Personal information
- Full name: Kola Bernie Burger
- Born: 5 May 1981 (age 45) Cape Town, Cape Province, South Africa
- Batting: Right-handed
- Bowling: Left-arm medium

Domestic team information
- 2006/07–: Namibia

Career statistics
| Competition | FC | LA | T20 |
| Matches | 30 | 37 | 3 |
| Runs scored | 640 | 471 | 1 |
| Batting average | 15.60 | 21.40 | – |
| 100s/50s | 0/1 | 1/3 | 0/0 |
| Top score | 76 | 100 | 1* |
| Balls bowled | 5,007 | 1,690 | 60 |
| Wickets | 109 | 50 | 3 |
| Bowling average | 22.53 | 25.14 | 30.00 |
| 5 wickets in innings | 8 | 1 | 0 |
| 10 wickets in match | 1 | 0 | 0 |
| Best bowling | 7/38 | 5/25 | 2/28 |
| Catches/stumpings | 12/– | 5/– | 0/– |
- Source: CricketArchive, 16 October 2011

= Bernie Burger =

South African-born Namibian cricketer

Kola Bernie Burger (born 5 May 1981) is a South African-born Namibian cricketer, who has played for Namibia's national cricket team. He is a right-handed batsman and a left-arm medium-pace bowler.

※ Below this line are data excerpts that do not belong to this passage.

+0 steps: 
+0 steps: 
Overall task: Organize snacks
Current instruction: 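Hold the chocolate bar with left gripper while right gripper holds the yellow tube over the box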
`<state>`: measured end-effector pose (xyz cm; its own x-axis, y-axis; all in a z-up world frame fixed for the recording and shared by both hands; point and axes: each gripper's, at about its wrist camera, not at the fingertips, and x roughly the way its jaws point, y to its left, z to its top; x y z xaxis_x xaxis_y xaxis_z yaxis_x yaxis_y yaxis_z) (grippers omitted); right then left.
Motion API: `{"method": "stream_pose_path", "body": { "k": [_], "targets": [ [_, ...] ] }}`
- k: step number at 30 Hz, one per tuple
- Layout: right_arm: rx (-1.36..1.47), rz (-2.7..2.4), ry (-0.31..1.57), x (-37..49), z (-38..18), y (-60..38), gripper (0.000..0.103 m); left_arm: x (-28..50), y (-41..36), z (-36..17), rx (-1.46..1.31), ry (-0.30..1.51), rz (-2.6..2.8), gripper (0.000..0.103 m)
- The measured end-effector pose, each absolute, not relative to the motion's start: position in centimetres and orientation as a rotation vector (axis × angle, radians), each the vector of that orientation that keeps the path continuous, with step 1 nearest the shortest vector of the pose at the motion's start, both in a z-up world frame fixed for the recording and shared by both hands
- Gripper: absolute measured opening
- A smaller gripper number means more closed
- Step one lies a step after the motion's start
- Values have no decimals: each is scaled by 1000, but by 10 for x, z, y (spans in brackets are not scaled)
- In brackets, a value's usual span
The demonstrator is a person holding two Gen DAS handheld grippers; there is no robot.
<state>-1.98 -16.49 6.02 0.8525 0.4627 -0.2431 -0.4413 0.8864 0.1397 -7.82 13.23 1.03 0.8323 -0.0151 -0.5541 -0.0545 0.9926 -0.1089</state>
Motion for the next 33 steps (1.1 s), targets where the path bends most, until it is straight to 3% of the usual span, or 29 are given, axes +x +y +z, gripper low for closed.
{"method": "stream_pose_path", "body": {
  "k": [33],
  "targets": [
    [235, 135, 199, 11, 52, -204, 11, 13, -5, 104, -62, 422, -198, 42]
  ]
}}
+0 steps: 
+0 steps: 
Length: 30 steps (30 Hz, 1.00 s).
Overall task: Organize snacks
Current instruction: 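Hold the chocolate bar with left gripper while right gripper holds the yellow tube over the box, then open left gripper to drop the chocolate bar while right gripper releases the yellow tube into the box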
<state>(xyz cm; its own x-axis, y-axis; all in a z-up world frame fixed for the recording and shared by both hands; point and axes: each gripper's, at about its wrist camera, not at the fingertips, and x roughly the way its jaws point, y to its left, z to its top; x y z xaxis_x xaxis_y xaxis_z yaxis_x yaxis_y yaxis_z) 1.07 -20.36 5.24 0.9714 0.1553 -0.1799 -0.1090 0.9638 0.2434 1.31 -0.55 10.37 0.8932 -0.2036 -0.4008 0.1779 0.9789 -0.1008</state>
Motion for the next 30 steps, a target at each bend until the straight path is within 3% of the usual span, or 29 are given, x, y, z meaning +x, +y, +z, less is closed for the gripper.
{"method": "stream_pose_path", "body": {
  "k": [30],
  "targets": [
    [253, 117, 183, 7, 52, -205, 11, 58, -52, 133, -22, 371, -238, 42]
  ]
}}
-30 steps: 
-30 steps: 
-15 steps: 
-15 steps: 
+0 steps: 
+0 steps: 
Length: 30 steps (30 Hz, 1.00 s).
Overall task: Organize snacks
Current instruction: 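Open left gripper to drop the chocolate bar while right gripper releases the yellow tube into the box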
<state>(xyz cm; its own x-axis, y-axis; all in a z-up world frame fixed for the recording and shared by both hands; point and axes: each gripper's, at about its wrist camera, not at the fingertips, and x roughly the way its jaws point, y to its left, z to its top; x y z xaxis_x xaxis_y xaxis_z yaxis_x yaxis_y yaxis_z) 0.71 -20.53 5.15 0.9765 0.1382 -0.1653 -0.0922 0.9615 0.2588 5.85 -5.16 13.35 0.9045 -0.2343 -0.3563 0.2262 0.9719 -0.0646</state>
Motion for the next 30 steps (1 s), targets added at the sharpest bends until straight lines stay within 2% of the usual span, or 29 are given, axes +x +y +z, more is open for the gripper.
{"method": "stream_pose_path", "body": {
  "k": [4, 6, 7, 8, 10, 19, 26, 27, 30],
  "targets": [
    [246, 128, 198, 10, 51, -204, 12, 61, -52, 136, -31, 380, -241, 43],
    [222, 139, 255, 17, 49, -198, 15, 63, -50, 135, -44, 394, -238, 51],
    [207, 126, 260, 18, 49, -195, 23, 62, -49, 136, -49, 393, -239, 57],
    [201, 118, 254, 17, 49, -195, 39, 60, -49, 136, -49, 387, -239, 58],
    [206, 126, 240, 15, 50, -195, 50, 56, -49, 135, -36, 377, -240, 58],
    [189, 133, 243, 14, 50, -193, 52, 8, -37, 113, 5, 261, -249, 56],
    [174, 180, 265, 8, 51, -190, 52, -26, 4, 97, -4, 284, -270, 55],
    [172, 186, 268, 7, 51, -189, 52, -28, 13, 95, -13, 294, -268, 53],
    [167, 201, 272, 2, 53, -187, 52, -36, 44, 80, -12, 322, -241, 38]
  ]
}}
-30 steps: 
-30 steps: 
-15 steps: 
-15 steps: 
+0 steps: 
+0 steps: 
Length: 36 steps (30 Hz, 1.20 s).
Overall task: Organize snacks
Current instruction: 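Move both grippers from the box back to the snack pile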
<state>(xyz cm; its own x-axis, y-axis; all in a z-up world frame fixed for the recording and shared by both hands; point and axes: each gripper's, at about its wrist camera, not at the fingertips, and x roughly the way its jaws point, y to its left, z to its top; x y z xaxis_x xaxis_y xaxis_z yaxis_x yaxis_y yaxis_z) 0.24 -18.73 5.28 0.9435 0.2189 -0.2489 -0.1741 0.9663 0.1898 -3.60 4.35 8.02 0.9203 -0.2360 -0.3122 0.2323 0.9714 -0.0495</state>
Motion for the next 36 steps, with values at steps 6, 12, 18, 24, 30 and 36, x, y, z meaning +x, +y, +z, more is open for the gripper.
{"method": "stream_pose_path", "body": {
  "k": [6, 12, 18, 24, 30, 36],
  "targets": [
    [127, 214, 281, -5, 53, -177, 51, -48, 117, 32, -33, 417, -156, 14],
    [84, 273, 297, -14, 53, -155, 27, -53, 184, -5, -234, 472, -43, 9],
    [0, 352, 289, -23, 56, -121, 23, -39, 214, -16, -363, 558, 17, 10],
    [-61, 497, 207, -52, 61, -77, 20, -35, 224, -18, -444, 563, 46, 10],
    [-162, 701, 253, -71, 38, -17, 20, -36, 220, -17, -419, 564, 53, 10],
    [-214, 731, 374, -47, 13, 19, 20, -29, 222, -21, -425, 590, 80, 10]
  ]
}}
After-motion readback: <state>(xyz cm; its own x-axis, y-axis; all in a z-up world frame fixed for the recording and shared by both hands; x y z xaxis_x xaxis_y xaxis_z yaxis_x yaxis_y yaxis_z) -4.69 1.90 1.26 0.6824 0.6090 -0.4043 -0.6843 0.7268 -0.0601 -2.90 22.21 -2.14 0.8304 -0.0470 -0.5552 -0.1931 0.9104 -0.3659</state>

He played with the Namibian cricket team during the 2005 ICC Trophy in Ireland in which they finished seventh. Generally speaking, Burger occupies the position of lower-middle-order batsman, contributing along with Ian van Zyl to a solid bowling attack.

In January 2008, Burger hit a career-best 74 in the ICC Inter-Continental Cup competition against the United Arab Emirates, and the following month, he hit his debut century, an innings of 100 in 57 balls, including seven fours and six sixes.